Should an Insurer Try to be More Like Google?
Insurance Experts' Forum, May 20, 2014
There's no shortage of admiration and emulation going on for the business models of the big web companies. Go all-digital, automate decision-making with big data, engage mass markets online, support mobile and keep on innovating. Google and Facebook are held up as models of success, the corporation of the future.
Insurers need to keep blazing digital trails as well. But should they look and operate like Google?
There are important differences between Google and an insurance company. For one, Google's level of customer investment is wide, but relatively shallow. Many users take advantage of its many free services, but don't have strong financial bonds to the company. Insurance carriers, on the other hand, do have deep bonds with their customers.

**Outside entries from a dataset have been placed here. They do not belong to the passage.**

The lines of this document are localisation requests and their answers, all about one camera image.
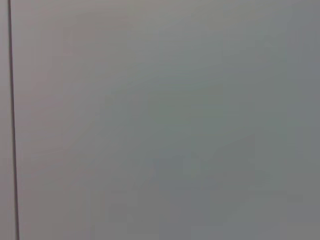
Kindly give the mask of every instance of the gray surface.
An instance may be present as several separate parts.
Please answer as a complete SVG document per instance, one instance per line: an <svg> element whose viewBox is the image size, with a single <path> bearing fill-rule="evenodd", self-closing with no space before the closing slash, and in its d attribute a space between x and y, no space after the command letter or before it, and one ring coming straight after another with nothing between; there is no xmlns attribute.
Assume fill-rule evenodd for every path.
<svg viewBox="0 0 320 240"><path fill-rule="evenodd" d="M13 0L21 237L319 239L319 11Z"/></svg>
<svg viewBox="0 0 320 240"><path fill-rule="evenodd" d="M8 7L0 0L0 239L15 240Z"/></svg>

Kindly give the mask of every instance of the vertical line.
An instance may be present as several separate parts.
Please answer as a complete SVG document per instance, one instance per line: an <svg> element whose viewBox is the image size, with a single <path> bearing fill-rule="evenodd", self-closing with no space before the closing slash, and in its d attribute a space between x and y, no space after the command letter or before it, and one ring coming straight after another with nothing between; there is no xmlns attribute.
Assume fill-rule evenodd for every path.
<svg viewBox="0 0 320 240"><path fill-rule="evenodd" d="M20 240L19 210L18 210L18 181L17 181L17 151L16 151L16 124L15 124L15 97L14 97L14 64L12 49L12 19L11 0L8 5L8 35L9 35L9 67L10 67L10 102L11 102L11 131L12 131L12 161L13 161L13 184L14 184L14 223L15 240Z"/></svg>

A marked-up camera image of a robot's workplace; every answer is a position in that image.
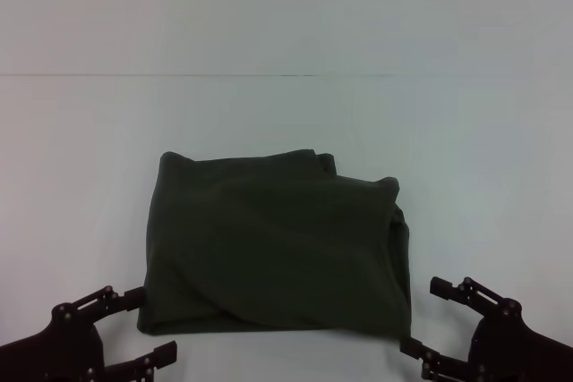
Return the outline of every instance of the folded fabric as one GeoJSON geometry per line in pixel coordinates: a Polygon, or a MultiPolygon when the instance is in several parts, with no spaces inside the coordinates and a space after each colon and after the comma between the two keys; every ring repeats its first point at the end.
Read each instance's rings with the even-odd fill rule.
{"type": "Polygon", "coordinates": [[[150,335],[340,328],[410,331],[398,181],[336,175],[300,150],[192,161],[163,155],[150,207],[150,335]]]}

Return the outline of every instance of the white wall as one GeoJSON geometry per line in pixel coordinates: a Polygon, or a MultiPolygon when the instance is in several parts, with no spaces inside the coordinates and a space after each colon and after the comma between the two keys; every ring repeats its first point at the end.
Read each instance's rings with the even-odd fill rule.
{"type": "MultiPolygon", "coordinates": [[[[395,175],[414,336],[463,358],[477,317],[428,292],[473,276],[573,344],[570,0],[0,0],[0,344],[51,307],[142,283],[158,158],[312,148],[395,175]],[[281,76],[317,75],[317,76],[281,76]]],[[[172,337],[159,382],[418,380],[392,344],[333,333],[172,337]]]]}

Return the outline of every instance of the dark green cloth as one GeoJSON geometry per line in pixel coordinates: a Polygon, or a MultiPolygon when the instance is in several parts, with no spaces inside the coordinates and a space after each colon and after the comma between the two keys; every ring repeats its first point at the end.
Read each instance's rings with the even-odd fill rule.
{"type": "Polygon", "coordinates": [[[151,335],[341,328],[409,335],[408,229],[398,181],[336,175],[300,150],[163,155],[150,207],[151,335]]]}

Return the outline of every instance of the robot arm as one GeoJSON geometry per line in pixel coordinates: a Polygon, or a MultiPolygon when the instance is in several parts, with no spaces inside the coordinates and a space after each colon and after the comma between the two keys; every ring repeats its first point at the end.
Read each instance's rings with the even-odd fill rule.
{"type": "Polygon", "coordinates": [[[573,349],[532,331],[521,317],[521,304],[503,298],[467,277],[454,287],[434,277],[430,293],[456,301],[483,315],[467,362],[445,357],[407,338],[400,351],[422,359],[422,379],[440,382],[552,382],[571,380],[573,349]]]}
{"type": "Polygon", "coordinates": [[[145,302],[145,290],[124,296],[107,286],[74,303],[52,309],[52,320],[37,335],[0,347],[0,380],[19,382],[152,382],[155,369],[176,361],[175,342],[136,360],[106,366],[94,323],[145,302]]]}

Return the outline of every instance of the white backdrop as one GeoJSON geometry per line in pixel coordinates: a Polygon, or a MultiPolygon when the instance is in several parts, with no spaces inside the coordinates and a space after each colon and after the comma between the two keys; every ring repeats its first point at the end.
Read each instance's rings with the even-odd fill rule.
{"type": "MultiPolygon", "coordinates": [[[[464,358],[464,276],[573,344],[569,0],[0,0],[0,344],[52,306],[139,286],[160,155],[331,152],[396,176],[413,334],[464,358]],[[318,76],[281,76],[318,75],[318,76]]],[[[109,362],[172,338],[158,382],[416,381],[394,344],[329,332],[153,338],[98,324],[109,362]]]]}

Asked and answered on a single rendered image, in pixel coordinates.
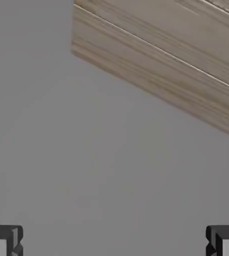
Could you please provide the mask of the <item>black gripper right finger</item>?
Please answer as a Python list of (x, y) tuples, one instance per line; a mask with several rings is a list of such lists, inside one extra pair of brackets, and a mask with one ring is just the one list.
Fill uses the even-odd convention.
[(205, 256), (229, 256), (229, 225), (208, 225)]

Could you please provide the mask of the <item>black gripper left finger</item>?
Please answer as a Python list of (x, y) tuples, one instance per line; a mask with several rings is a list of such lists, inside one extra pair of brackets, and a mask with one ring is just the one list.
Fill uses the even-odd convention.
[(24, 256), (23, 237), (21, 225), (0, 224), (0, 256)]

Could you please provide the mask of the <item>light wood cabinet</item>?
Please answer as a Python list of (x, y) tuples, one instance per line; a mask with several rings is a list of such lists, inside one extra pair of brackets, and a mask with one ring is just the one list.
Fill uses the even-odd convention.
[(74, 1), (72, 21), (77, 57), (229, 133), (229, 84)]

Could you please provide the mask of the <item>light wood cabinet door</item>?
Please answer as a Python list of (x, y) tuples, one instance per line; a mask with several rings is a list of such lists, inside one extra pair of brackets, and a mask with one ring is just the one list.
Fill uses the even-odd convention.
[(74, 0), (229, 84), (229, 0)]

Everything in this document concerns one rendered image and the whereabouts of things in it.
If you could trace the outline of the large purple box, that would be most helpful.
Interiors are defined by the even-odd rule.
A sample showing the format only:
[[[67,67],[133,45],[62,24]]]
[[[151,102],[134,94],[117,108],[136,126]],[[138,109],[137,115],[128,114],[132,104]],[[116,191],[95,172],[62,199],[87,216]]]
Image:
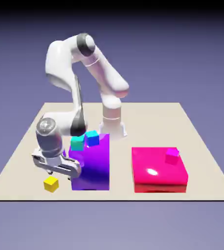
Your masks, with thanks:
[[[98,145],[85,145],[82,151],[68,150],[68,157],[77,160],[82,168],[80,176],[71,180],[74,191],[110,189],[110,135],[99,137]]]

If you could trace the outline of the small teal cube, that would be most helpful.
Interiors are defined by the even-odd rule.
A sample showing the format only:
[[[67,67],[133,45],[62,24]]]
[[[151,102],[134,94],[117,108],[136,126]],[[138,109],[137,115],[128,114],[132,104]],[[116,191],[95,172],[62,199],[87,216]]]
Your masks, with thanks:
[[[70,140],[71,151],[83,151],[85,147],[85,135],[72,136]]]

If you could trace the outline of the large pink box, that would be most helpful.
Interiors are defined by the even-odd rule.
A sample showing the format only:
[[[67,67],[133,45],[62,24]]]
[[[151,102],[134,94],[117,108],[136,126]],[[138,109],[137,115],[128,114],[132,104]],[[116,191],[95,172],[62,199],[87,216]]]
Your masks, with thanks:
[[[165,163],[172,147],[132,147],[132,172],[136,193],[185,193],[188,173],[179,154],[176,165]]]

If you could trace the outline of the small yellow cube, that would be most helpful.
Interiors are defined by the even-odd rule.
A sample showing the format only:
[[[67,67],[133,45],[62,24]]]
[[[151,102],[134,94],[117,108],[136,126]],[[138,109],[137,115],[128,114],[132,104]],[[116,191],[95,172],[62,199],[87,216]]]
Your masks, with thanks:
[[[49,192],[54,192],[59,188],[59,180],[56,177],[49,176],[44,180],[44,189]]]

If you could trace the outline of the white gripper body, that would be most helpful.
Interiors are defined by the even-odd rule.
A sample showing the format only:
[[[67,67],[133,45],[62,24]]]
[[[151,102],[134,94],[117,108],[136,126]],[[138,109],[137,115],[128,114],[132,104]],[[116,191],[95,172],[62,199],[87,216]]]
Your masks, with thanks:
[[[72,158],[67,158],[63,154],[55,158],[46,158],[39,148],[36,148],[32,153],[34,164],[44,170],[50,170],[53,173],[57,172],[65,176],[70,176],[72,179],[78,178],[81,174],[80,163]]]

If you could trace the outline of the small blue cube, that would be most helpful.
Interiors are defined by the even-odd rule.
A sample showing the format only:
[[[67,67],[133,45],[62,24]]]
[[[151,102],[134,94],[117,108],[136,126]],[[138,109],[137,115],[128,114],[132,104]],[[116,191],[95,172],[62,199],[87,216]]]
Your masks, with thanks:
[[[87,131],[85,136],[88,147],[99,145],[100,137],[96,130]]]

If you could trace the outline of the small magenta cube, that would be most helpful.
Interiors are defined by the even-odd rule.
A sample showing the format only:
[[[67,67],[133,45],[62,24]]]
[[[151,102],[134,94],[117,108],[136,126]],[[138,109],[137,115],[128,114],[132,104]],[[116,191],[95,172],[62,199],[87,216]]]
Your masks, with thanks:
[[[179,160],[179,151],[177,148],[168,148],[165,153],[165,163],[176,165]]]

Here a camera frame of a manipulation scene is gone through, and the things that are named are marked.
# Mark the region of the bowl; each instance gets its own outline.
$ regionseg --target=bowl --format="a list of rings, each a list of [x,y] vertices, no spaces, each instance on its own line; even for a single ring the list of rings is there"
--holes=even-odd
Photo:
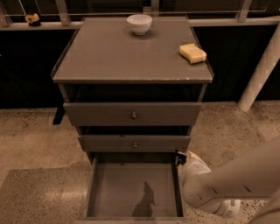
[[[144,35],[151,27],[152,17],[143,14],[136,14],[128,17],[127,21],[134,34]]]

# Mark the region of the drawer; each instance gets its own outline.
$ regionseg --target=drawer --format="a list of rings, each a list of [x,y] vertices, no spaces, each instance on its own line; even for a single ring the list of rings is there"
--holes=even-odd
[[[189,223],[181,201],[174,153],[95,153],[75,223]]]
[[[193,126],[200,107],[199,102],[64,104],[73,126]]]
[[[185,151],[189,136],[79,136],[84,151],[174,152]]]

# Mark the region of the speckled floor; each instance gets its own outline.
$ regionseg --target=speckled floor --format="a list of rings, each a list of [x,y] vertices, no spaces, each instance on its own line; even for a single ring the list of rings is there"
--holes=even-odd
[[[0,110],[0,223],[72,223],[83,215],[90,164],[65,116],[54,108]],[[280,101],[203,103],[190,151],[215,169],[280,135]],[[247,223],[265,204],[244,200],[236,218],[186,208],[193,223]]]

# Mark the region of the sponge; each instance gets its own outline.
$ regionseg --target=sponge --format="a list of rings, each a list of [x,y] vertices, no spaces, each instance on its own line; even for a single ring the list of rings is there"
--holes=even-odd
[[[180,54],[187,58],[191,64],[205,61],[207,54],[194,43],[180,46]]]

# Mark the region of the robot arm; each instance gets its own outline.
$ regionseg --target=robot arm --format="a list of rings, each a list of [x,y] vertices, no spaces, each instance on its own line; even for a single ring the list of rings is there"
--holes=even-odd
[[[269,198],[280,187],[280,137],[214,171],[189,151],[180,175],[186,204],[236,216],[239,199]]]

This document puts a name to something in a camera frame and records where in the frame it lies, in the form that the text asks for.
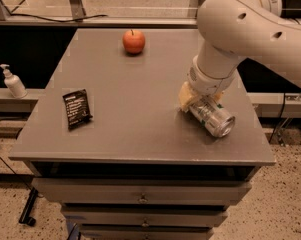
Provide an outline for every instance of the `black stand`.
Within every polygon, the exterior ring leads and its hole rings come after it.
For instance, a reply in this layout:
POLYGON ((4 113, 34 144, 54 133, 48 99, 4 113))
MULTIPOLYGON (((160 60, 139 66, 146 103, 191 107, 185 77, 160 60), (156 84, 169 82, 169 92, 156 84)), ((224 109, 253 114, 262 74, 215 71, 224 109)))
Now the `black stand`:
POLYGON ((29 198, 27 200, 26 206, 24 207, 21 217, 19 219, 20 224, 27 224, 28 226, 33 227, 34 224, 36 223, 36 220, 30 217, 29 215, 33 208, 34 202, 36 201, 37 196, 38 196, 38 190, 32 188, 29 193, 29 198))

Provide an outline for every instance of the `black packet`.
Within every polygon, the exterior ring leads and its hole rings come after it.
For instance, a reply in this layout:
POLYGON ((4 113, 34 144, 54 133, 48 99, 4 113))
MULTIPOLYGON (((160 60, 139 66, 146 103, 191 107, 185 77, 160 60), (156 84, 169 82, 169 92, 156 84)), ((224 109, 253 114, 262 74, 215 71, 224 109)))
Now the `black packet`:
POLYGON ((63 95, 63 100, 66 105, 69 130, 90 121, 92 115, 85 89, 63 95))

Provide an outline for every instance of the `pump bottle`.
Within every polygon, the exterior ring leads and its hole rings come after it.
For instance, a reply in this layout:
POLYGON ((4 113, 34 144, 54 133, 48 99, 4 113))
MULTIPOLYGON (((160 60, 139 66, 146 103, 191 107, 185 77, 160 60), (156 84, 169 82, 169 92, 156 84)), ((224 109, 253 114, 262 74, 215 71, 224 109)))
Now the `pump bottle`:
POLYGON ((10 66, 6 64, 1 64, 0 67, 3 69, 3 74, 5 76, 4 83, 10 90, 13 97, 20 99, 27 95, 27 90, 21 82, 20 78, 13 75, 10 72, 10 66))

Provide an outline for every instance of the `gray tabletop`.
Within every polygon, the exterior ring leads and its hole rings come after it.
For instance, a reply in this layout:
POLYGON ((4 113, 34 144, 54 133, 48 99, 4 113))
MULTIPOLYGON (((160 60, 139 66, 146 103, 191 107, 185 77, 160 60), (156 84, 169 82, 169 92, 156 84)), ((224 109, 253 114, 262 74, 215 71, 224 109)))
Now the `gray tabletop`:
POLYGON ((271 165, 275 159, 237 75, 221 103, 236 116, 216 139, 179 110, 178 93, 202 41, 197 30, 144 29, 142 54, 125 29, 79 29, 21 132, 13 160, 271 165), (86 89, 93 115, 68 130, 62 96, 86 89))

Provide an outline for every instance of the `drawer knob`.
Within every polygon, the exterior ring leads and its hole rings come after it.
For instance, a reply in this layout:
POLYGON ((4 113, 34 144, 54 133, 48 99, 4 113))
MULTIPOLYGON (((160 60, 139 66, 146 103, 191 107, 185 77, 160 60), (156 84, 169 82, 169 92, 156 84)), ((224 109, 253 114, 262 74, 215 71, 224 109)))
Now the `drawer knob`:
POLYGON ((143 228, 147 228, 147 227, 149 227, 150 225, 149 225, 149 223, 147 222, 147 219, 144 219, 144 221, 143 221, 143 223, 141 224, 141 227, 143 227, 143 228))
POLYGON ((147 204, 148 203, 148 199, 146 198, 145 194, 142 194, 138 201, 139 201, 139 204, 147 204))

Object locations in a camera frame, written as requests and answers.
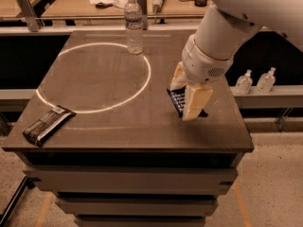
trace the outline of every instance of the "orange line on floor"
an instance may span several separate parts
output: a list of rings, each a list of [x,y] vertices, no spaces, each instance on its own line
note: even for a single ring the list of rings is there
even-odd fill
[[[242,213],[242,217],[243,217],[243,220],[244,220],[244,225],[245,225],[245,227],[252,227],[252,224],[251,224],[250,219],[249,219],[249,214],[248,214],[248,211],[246,209],[246,205],[245,205],[245,202],[244,202],[244,199],[243,199],[243,195],[241,193],[241,189],[240,189],[240,186],[239,186],[239,183],[238,183],[238,179],[236,179],[236,181],[234,182],[234,186],[235,186],[235,192],[236,192],[236,197],[237,197],[237,200],[238,200],[238,204],[239,204],[239,207],[240,207],[240,210],[241,210],[241,213]]]
[[[36,227],[41,227],[43,225],[43,223],[45,221],[45,215],[46,215],[46,212],[49,208],[49,205],[51,203],[52,198],[53,198],[52,193],[47,192],[46,197],[45,197],[45,202],[42,205],[40,215],[38,216],[38,219],[37,219]]]

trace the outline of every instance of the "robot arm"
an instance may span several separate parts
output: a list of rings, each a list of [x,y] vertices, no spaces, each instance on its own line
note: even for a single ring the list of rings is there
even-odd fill
[[[303,51],[303,0],[212,0],[188,38],[170,89],[186,86],[183,120],[196,119],[238,49],[267,26]]]

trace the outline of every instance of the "black snack bar wrapper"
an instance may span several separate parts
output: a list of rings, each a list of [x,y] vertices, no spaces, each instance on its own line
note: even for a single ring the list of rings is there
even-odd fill
[[[45,140],[52,135],[68,118],[76,113],[57,105],[43,117],[29,126],[23,135],[27,141],[36,147],[41,147]]]

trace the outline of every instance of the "white bottle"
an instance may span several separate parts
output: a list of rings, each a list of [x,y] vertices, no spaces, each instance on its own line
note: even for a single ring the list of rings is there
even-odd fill
[[[271,67],[271,70],[268,73],[264,73],[258,80],[257,88],[259,91],[263,93],[267,93],[272,90],[273,85],[276,81],[276,77],[274,76],[276,69],[275,67]]]
[[[131,54],[143,51],[143,21],[142,8],[136,0],[128,0],[124,8],[127,48]]]
[[[240,95],[248,94],[248,92],[253,84],[253,80],[250,77],[251,73],[252,73],[251,70],[247,70],[245,75],[240,76],[238,78],[236,87],[235,87],[237,94],[240,94]]]

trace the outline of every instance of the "floor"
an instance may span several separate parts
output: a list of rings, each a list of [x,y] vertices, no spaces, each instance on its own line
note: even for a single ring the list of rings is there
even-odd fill
[[[205,227],[301,227],[303,223],[303,118],[280,132],[274,118],[245,119],[255,150],[238,166],[239,177]],[[23,164],[0,148],[0,213],[22,181]],[[6,227],[76,227],[51,193],[26,189]]]

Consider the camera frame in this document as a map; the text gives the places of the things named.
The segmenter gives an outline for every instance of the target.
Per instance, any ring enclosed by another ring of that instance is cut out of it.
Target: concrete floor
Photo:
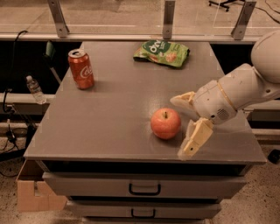
[[[280,11],[279,0],[268,0],[269,4]],[[60,0],[65,12],[66,22],[72,33],[105,34],[160,34],[162,31],[163,1],[156,0],[103,0],[103,1],[66,1]],[[206,0],[178,0],[176,3],[174,34],[186,35],[228,35],[238,18],[241,2],[232,3],[229,12],[208,6]],[[46,0],[6,1],[0,0],[1,32],[55,33],[53,19]],[[273,17],[275,13],[258,0],[257,6],[264,8]],[[248,25],[247,35],[263,35],[279,29],[261,10],[254,10]],[[0,147],[6,139],[0,138]],[[265,155],[280,145],[262,145]],[[0,163],[0,172],[7,175],[19,172],[21,159]],[[221,202],[222,210],[209,224],[278,224],[280,223],[280,169],[279,164],[268,162],[255,166],[246,175],[245,185],[231,200]],[[0,223],[10,224],[80,224],[81,218],[74,217],[68,210],[58,212],[19,213],[17,211],[16,178],[0,175]]]

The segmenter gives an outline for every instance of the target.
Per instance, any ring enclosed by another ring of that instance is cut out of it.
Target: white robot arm
[[[200,117],[188,125],[180,158],[194,155],[211,136],[213,126],[235,117],[239,109],[280,97],[280,31],[261,37],[254,44],[251,60],[254,66],[243,64],[196,93],[171,98],[173,105],[193,110]]]

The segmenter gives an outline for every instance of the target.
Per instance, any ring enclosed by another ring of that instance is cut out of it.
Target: green chip bag
[[[189,55],[189,48],[178,43],[163,40],[144,42],[134,53],[136,61],[151,61],[171,67],[182,67]]]

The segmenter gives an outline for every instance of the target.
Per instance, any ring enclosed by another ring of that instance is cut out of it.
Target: black drawer handle
[[[156,209],[153,209],[152,210],[152,215],[149,215],[149,216],[140,216],[140,215],[134,215],[134,209],[132,208],[131,209],[131,216],[133,218],[137,218],[137,219],[154,219],[155,216],[156,216]]]
[[[157,185],[157,191],[156,192],[133,192],[132,190],[132,184],[129,184],[129,193],[132,195],[138,195],[138,196],[156,196],[159,195],[161,191],[161,185]]]

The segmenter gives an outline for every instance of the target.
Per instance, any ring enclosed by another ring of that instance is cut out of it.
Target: coca-cola can
[[[77,88],[87,89],[95,84],[89,56],[83,49],[70,51],[68,62]]]

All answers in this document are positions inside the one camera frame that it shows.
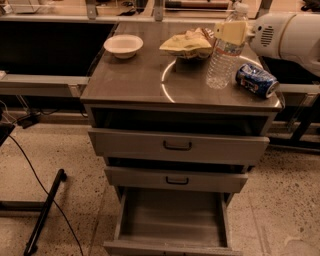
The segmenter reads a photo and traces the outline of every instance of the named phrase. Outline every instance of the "soda can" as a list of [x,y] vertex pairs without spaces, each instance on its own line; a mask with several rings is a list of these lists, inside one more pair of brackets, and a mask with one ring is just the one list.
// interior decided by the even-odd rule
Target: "soda can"
[[237,84],[262,98],[270,98],[279,86],[277,78],[252,63],[243,64],[236,74]]

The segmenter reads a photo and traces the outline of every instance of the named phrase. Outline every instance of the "metal handle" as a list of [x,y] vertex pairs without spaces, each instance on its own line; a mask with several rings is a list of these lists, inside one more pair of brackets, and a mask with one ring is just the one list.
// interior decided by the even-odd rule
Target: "metal handle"
[[189,184],[189,178],[186,178],[183,181],[170,181],[169,177],[166,176],[166,182],[170,185],[188,185]]
[[192,142],[189,142],[186,146],[173,146],[169,145],[167,141],[163,141],[163,147],[168,150],[180,150],[180,151],[189,151],[192,148]]

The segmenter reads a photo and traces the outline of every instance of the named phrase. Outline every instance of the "open drawer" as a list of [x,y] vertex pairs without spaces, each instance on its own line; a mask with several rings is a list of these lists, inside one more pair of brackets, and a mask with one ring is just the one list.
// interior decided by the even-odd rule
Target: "open drawer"
[[239,193],[248,175],[201,171],[154,170],[108,166],[110,185],[219,193]]
[[220,193],[127,188],[110,255],[242,255],[232,251]]
[[267,137],[89,129],[98,156],[198,163],[255,165]]

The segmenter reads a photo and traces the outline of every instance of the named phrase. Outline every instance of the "speckled floor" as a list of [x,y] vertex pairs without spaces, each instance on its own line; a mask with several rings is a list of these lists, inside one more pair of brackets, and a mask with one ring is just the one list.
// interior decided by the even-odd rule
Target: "speckled floor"
[[[46,189],[63,168],[67,180],[56,202],[77,235],[85,256],[107,256],[103,242],[113,239],[119,202],[95,156],[87,125],[36,124],[17,127],[21,145]],[[41,201],[46,194],[15,143],[0,148],[0,199]],[[320,157],[317,153],[269,147],[249,180],[228,207],[232,247],[245,256],[320,255]],[[0,255],[23,255],[37,214],[0,213]],[[81,255],[55,205],[35,255]]]

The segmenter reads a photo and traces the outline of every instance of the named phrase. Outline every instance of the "crumpled paper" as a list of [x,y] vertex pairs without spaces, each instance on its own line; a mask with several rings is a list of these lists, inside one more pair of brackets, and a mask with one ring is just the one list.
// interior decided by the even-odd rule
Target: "crumpled paper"
[[196,28],[174,35],[159,49],[183,59],[207,59],[213,51],[213,45],[213,31],[208,28]]

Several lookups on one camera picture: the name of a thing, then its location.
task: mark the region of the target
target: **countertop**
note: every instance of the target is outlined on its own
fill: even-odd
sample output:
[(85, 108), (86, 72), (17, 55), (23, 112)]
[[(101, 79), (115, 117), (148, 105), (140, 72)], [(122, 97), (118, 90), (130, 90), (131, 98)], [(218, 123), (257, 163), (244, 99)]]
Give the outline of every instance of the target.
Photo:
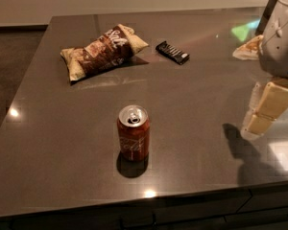
[[(288, 111), (258, 140), (239, 135), (252, 88), (269, 76), (232, 52), (254, 36), (262, 13), (53, 17), (0, 128), (0, 217), (288, 182)], [(118, 23), (150, 47), (71, 85), (60, 50), (86, 46)], [(159, 55), (163, 40), (190, 60), (180, 66)], [(148, 164), (137, 164), (134, 177), (116, 128), (128, 104), (151, 120)]]

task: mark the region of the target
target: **white robot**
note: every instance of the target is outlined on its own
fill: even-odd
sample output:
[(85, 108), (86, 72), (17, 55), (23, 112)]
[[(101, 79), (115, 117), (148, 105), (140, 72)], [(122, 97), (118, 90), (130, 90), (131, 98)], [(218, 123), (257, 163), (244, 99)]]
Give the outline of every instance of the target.
[(268, 83), (258, 82), (253, 89), (250, 109), (241, 129), (241, 135), (248, 140), (263, 135), (288, 108), (288, 0), (277, 0), (263, 35), (241, 46), (233, 55), (243, 55), (243, 51), (252, 49), (261, 68), (272, 78)]

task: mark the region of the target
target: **gray floor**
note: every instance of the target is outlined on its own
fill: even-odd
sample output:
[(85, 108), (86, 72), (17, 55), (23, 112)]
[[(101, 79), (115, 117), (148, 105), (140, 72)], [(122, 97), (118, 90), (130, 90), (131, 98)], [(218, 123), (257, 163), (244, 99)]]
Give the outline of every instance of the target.
[(0, 126), (44, 31), (0, 31)]

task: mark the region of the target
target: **soda can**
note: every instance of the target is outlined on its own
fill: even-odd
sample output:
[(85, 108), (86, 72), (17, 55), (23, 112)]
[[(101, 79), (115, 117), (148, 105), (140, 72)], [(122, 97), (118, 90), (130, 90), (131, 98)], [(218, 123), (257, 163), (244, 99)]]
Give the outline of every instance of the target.
[(149, 153), (150, 121), (139, 105), (128, 105), (118, 115), (117, 129), (122, 155), (129, 161), (142, 161)]

There are many aspects of digital companies that do provide roadmaps for insurers, however. The web companies, for example, have learned to master the customer experience. As spelled out in a Harvard Business Review article from Jeanne Harris, Allan Alter, and Kelly Dempski, the Googles of the world provide important lessons in adapting the new digital realities.
Plus, many executives are starting to look at the disruptive qualities of these web properties, generating new innovations on a weekly or daily basis. IT departments, mired in legacy maintenance, need to be freed up to pursue this innovation.
They provide some guidelines for corporate and IT leaders to follow:
Iterate, iterate, iterate: Employees at the digital companies deliver innovations at a fast and furious pace. “They quickly test new services and features with actual customers and data,” Harris, Alter and Dempski report. They also look to outside ideas for innovation.
Employ analytics: It's now possible to gather data from every iteration in every corner of the organization. This is a key piece of the success of digital companies, the authors state. “When companies capture and analyze their customers’ interests, and integrate them with data from other sources, marketers and developers can better predict and influence consumer behaviors and deliver more personalized experiences.”
Reinvent the IT department: It's key that the IT department take the lead in the digital evolution, and move away from legacy systems that are slowing down innovation. “The bottom line for CIOs,” the authors state, is to “serve the accelerating demands of digital customers, IT organizations will have to behave more like Amazon or Google, and less like their traditional competitors.”
Joe McKendrick is an author, consultant, blogger and frequent INN contributor specializing in information technology.